Nov. 13, 2007
| Buying CPUs by the hour is back. Marketing apparently decided that ‘On Demand’ sounds pushy and ‘Utility’ and ‘Grid’ are too rigid. This time it will be called a ‘Cloud’, and it will be running inside Amazon.com. Many groups have offered CPUs by the hour over the years, but the newest efforts seem to address many of the weaknesses of previous efforts. In August 2006, Amazon introduced the EC2 (Elastic Compute Cloud). In recent months, Microsoft began talking publicly about a “Cloud OS,” and a Google-IBM alliance announced a “Cloud” academic-only collaboration.
So why now? Multicore chips may have arrived, but with the exception of a few well-established niches, multi-threaded and multi-process codes to utilize this hardware effectively are going to take a while to appear. At the same time, virtualization is maturing. Running virtual machines is a reasonable way to get a lot of use out of a multicore system. The back room and the data center have known this for years, and consumer products like Parallels and VMWare have pushed that same technology onto the workstation. More users are getting used to the idea of creating machines on demand.
Creating virtual machines somewhere across the Internet is the next step, and that is what Amazon’s EC2 does. While there is still a learning curve, the adoption process is far simpler than what we’ve seen from others. Previous offerings have required an upfront estimate of how many hours to be used, and offers of hundreds of free hours smelled of strings and a sales rep.
Amazon charges ten cents for each hour a virtual machine is running. I can cancel or pause at anytime. Coupled with their storage network, it is possible to use precisely the amount of CPU and disk that I need with a remarkably simple setup process. Two minutes after I request my first machine, I’m SSHed into a root shell. My first hour of kicking the tires cost 11 cents. This freedom to experiment makes an enormous difference.
The machine is a virtual instance, with 1.7 Ghz x86 processor, 1.75 GB RAM, 160 GB local disk, and 250 Mb/s of network bandwidth. This costs $0.10/machine/hour. For more horsepower, machines with 4x or 8x specs are available for $0.40 and $0.80. Persistent storage is independent of the virtual machines for $0.15/GB/month. Transfers within the cloud are free, with data moving between the cloud and the internet costing $0.10/GB on the way in and $0.18/GB for each transferred out. With larger volumes, outbound transfers fall to $0.13/GB.
This pricing model has some interesting properties. Shared resources such as a bio-mirror.net site inside Amazon’s S3 storage would be fast and free to anyone inside EC2. More dramatically, consider a large parallel task with a small input and output, such as MrBayes. If the compute will take 10 machines 10 days, inside Amazon EC2 this compute costs $240. Instead the user can request 100 machines, get the results back in a single day, and it will still cost $240. Rush jobs don’t cost extra.

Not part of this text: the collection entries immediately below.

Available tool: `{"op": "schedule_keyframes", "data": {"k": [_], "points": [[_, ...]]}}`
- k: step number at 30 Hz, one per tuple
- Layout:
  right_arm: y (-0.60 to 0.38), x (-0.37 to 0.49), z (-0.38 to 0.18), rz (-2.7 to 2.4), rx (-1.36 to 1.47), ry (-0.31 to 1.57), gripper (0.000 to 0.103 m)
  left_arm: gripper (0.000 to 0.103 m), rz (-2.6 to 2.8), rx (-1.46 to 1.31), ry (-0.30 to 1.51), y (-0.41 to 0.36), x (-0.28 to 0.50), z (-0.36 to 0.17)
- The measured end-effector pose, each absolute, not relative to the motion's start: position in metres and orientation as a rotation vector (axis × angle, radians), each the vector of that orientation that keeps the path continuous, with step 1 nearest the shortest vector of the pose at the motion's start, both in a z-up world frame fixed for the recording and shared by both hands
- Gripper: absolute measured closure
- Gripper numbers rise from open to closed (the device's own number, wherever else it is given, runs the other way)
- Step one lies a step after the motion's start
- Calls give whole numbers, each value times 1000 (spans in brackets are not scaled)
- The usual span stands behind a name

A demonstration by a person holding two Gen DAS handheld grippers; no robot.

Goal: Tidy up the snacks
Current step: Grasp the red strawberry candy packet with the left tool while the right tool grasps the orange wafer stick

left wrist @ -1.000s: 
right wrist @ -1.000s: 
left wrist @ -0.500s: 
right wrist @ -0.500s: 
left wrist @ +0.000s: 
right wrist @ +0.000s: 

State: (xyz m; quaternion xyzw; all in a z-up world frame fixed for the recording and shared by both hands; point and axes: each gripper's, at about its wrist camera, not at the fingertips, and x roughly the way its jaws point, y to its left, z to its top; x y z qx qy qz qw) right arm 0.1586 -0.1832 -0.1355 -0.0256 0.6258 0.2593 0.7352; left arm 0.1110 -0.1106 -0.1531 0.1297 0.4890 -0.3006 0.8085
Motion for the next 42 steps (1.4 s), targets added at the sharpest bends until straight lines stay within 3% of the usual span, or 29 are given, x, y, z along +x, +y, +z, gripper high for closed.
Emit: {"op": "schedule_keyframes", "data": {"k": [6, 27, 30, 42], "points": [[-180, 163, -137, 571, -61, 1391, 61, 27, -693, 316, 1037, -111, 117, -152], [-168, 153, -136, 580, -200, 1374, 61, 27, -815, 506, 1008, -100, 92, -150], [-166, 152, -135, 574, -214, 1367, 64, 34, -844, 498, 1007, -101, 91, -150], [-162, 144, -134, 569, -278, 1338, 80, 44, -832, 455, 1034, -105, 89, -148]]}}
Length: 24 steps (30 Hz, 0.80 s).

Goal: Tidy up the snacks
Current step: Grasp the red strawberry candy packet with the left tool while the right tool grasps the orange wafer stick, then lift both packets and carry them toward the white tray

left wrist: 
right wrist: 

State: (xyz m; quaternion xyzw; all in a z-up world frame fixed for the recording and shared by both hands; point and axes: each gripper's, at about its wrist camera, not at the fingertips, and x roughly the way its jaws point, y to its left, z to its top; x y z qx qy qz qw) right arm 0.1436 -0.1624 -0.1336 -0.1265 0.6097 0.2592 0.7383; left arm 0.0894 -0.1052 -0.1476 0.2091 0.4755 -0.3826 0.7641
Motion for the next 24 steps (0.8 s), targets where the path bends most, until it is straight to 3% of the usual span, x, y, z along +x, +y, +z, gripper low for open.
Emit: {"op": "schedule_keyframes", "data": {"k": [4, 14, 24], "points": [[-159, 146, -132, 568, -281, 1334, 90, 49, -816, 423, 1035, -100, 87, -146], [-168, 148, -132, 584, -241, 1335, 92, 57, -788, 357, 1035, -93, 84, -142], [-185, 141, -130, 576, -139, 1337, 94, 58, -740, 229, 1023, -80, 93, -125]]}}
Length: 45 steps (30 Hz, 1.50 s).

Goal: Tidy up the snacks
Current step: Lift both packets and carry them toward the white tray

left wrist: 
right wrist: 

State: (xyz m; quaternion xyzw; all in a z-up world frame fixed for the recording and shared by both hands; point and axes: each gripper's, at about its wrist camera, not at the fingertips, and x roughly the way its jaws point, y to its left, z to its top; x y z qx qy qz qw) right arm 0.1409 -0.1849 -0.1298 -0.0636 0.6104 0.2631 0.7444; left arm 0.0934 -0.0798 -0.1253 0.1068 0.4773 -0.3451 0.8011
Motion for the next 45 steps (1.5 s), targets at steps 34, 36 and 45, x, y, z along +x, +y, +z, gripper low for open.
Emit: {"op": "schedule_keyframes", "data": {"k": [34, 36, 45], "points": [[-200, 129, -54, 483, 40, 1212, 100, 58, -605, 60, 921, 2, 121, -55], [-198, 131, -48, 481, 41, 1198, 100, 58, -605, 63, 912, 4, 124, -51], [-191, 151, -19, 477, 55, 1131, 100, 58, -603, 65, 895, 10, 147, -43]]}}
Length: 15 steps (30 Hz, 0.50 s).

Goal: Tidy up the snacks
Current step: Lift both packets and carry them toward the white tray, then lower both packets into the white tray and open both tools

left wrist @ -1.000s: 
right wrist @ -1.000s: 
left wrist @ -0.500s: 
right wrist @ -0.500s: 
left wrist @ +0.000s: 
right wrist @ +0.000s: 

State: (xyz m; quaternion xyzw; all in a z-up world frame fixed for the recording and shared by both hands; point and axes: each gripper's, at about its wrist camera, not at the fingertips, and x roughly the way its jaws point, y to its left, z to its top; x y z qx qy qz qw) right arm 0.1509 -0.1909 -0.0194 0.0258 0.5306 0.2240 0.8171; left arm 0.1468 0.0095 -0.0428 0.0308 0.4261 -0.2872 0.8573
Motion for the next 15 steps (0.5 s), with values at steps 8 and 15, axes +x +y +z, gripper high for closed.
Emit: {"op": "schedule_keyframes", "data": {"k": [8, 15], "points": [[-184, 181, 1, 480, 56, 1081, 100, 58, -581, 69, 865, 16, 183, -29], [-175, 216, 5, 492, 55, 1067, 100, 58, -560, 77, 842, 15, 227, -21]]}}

If you’d like to crunch the numbers, Amazon provides a calculator.
Amazon has also simplified is the creation of custom virtual machines. The machine I boot can be one of several standard “base” boot images (fedora, debian, Windows Server 2003, ...). I’ve got root so I can install software, create accounts, and make it suit my needs. After taking a snapshot of that machine, I can boot this custom system rather than the default one. This puts me into my customized environment in 2-5 minutes.
I know I should be making offsite backups of my personal files, but it was always too much of a hassle. Now I use Jungledisk.com and s3sync.net to backup my personal machines into the cloud. Services like Jungledisk are possible because Amazon handles the billing while allowing 3rd party developers to add services and surcharges. This promises to create an interesting new software service environment.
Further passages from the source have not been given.